• [Problem details]
Give back an exact copy of the lines in the records below, from the line that has "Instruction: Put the" through the line that has "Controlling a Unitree", and nothing besides.

• [Material for this exercise]
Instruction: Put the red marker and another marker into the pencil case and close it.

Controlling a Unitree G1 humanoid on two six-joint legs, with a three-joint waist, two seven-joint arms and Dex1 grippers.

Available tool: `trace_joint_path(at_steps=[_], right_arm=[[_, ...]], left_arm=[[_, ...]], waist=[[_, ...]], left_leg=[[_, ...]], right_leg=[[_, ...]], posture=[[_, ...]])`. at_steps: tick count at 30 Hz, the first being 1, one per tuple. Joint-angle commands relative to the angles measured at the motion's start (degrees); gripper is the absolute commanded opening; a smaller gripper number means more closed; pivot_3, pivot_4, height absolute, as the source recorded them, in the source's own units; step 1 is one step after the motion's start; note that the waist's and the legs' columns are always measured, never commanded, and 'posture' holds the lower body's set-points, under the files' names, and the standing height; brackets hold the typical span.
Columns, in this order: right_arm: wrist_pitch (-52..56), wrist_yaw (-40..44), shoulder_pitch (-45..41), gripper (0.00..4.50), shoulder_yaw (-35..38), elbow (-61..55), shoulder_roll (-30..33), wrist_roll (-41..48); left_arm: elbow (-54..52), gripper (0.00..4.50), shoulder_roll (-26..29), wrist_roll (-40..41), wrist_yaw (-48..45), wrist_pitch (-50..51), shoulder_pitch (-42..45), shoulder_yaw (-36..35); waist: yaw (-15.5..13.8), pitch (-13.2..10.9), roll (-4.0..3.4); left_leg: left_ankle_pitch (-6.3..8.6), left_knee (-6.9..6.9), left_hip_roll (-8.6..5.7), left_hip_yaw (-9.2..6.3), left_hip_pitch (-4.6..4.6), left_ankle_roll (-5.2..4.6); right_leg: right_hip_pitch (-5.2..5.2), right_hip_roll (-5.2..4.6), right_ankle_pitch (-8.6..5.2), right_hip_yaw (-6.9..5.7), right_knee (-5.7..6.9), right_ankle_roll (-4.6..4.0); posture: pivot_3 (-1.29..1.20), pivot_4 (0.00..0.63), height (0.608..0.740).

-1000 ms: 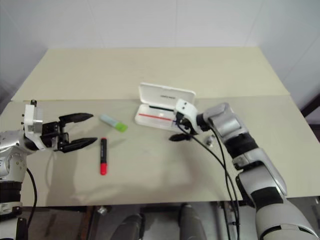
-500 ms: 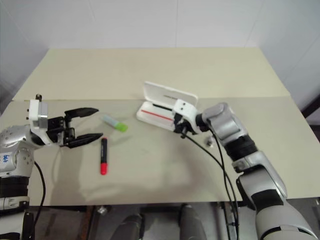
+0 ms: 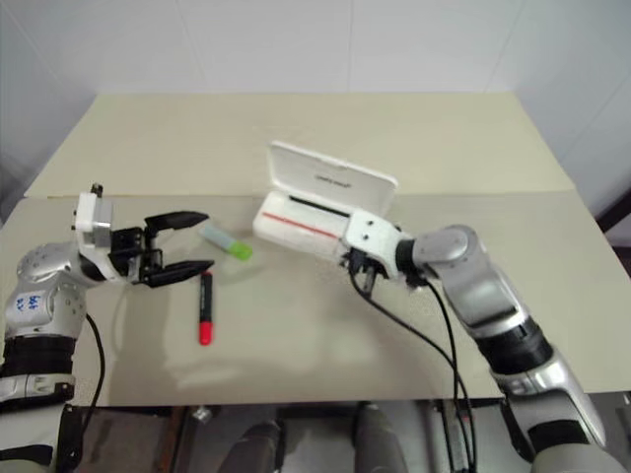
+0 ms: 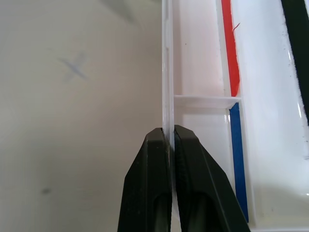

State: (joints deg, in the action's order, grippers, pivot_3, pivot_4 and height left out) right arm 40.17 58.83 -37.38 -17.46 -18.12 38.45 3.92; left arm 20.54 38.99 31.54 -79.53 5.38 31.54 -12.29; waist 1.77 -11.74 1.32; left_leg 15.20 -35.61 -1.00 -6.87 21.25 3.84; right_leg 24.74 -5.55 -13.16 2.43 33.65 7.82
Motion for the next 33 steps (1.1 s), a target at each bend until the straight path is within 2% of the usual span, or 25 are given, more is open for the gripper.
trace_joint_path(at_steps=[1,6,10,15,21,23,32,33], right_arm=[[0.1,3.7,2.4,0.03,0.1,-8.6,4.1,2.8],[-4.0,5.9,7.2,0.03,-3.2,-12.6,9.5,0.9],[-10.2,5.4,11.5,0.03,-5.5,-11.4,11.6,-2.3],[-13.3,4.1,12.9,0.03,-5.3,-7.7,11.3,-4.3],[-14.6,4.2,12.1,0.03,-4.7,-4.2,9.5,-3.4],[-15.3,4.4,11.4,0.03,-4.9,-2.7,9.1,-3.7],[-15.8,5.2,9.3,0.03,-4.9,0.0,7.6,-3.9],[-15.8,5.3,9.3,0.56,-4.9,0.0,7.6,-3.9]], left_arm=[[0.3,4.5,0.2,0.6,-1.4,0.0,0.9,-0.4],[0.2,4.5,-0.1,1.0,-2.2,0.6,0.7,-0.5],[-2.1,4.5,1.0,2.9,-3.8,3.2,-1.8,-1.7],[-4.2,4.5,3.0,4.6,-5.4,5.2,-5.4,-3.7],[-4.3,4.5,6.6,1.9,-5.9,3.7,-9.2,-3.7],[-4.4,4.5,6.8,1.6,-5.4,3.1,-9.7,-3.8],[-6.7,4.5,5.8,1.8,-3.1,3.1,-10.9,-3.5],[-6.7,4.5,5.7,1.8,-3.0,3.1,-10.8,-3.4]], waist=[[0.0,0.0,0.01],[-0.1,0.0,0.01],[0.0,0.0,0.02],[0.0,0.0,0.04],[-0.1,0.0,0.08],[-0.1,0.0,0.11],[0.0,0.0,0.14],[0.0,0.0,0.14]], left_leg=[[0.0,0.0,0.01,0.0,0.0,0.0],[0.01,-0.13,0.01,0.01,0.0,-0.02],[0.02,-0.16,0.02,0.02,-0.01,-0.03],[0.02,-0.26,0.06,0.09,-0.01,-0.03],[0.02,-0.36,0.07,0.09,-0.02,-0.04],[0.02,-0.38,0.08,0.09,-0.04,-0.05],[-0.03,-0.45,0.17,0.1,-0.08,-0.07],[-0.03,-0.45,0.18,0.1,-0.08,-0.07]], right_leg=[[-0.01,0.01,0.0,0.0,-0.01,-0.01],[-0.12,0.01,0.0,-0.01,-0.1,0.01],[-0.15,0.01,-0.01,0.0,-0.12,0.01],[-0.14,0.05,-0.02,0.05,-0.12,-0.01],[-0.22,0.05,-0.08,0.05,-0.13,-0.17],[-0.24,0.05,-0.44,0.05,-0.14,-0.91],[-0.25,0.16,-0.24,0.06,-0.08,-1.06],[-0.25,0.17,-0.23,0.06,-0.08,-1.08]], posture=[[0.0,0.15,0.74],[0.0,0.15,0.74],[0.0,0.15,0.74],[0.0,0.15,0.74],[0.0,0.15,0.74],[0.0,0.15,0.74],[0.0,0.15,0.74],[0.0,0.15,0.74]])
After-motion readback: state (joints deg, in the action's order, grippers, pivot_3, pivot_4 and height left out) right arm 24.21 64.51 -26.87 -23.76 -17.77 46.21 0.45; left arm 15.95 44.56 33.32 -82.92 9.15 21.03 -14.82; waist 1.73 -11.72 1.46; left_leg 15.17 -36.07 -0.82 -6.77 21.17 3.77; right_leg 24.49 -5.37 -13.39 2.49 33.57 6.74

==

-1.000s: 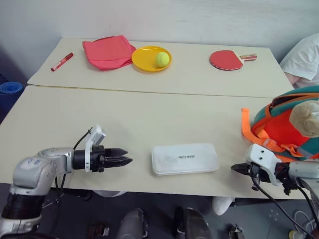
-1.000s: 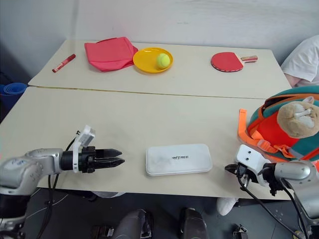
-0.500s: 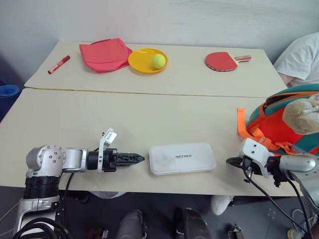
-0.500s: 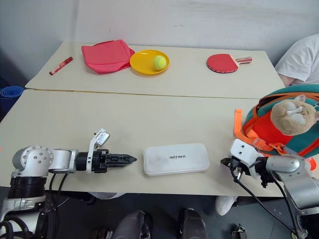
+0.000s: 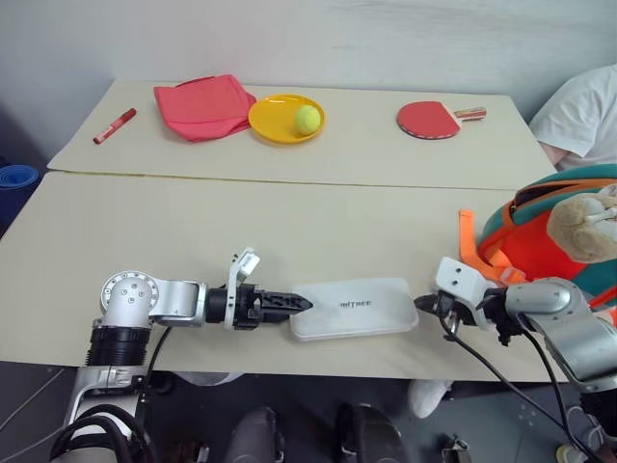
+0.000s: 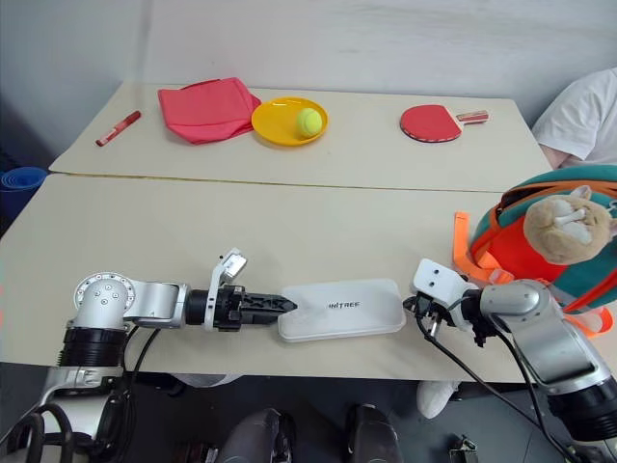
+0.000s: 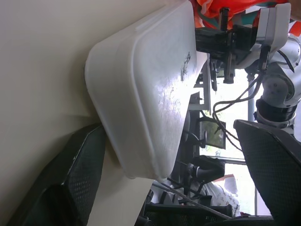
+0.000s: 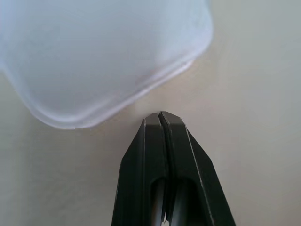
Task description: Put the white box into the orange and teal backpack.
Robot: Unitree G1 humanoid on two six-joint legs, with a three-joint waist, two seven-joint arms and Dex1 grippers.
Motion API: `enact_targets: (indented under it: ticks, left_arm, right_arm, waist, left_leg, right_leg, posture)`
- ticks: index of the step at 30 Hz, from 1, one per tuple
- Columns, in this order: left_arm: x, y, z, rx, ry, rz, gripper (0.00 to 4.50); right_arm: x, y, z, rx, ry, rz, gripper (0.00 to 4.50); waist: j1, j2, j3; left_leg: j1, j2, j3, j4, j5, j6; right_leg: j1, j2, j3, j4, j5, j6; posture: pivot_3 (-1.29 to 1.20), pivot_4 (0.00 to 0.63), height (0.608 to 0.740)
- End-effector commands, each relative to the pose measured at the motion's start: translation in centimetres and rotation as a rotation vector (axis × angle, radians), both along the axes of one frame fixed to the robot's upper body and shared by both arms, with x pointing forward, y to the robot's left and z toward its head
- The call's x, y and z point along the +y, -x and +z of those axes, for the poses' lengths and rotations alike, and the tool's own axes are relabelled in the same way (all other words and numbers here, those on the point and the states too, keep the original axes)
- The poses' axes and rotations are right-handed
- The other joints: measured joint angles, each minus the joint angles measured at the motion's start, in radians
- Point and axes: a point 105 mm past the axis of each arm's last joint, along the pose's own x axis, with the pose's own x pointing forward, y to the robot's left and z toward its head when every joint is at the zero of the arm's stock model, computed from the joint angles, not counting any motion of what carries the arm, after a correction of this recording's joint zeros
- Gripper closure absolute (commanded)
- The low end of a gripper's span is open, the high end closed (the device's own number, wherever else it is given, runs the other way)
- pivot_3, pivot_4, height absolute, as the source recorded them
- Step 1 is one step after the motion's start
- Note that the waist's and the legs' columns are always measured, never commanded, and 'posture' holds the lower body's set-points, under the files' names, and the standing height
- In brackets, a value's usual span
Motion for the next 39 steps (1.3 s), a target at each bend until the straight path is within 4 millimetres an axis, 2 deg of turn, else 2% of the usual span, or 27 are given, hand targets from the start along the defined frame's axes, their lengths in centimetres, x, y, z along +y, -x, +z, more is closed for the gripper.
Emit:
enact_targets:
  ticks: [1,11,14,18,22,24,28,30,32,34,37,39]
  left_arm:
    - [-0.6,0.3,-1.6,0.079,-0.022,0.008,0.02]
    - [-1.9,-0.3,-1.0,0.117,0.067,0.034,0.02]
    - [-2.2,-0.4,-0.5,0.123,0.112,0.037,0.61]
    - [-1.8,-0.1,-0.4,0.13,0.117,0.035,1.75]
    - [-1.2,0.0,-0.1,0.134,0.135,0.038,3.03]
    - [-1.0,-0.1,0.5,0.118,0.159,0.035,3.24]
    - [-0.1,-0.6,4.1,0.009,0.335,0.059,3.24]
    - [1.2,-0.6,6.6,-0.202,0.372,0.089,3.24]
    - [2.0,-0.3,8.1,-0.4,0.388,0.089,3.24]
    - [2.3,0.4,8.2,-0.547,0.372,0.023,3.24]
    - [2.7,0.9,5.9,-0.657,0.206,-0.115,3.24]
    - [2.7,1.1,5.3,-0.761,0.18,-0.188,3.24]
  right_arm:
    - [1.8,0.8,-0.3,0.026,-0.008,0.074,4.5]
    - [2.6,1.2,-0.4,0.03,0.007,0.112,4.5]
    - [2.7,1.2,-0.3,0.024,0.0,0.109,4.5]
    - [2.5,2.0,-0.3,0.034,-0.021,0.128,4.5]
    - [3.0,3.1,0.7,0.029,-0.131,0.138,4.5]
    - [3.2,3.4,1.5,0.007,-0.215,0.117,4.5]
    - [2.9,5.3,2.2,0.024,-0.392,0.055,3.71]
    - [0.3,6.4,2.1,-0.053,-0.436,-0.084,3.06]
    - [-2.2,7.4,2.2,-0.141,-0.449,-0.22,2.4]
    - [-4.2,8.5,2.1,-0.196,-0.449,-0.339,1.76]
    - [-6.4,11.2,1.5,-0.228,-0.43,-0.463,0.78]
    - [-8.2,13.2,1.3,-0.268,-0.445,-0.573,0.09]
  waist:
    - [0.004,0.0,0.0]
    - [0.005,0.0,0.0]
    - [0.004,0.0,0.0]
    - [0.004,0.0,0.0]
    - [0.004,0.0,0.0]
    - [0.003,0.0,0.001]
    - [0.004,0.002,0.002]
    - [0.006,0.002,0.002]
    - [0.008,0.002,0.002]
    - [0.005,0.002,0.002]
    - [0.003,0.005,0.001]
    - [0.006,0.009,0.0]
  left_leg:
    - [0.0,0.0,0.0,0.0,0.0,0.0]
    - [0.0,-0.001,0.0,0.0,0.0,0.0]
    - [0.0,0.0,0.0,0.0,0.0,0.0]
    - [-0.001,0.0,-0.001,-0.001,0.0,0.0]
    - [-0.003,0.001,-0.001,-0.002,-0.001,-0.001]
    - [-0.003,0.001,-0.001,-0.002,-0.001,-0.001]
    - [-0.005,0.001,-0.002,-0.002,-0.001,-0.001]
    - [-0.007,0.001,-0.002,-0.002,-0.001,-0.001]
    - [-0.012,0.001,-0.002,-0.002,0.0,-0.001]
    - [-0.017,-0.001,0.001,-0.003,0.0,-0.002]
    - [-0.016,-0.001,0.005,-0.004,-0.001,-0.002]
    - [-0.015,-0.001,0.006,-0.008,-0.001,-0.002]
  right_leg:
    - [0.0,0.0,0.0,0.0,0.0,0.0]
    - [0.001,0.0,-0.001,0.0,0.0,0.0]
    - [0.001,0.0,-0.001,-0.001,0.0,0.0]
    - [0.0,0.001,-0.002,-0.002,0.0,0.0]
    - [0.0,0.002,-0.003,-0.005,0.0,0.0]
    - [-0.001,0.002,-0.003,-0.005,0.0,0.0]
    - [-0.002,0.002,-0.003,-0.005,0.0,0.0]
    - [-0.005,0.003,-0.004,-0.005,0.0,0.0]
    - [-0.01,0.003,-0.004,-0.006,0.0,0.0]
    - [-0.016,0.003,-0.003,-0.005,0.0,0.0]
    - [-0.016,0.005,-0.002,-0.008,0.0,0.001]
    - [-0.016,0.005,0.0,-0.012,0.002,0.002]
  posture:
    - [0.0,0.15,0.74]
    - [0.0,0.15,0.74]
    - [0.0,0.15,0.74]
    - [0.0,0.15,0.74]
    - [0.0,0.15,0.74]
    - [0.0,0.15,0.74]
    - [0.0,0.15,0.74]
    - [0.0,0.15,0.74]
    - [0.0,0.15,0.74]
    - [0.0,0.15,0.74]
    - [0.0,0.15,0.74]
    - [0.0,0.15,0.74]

• [Your solution]
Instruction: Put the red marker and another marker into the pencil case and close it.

Controlling a Unitree G1 humanoid on two six-joint legs, with a three-joint waist, two seven-joint arms and Dex1 grippers.

The exercise has been completed.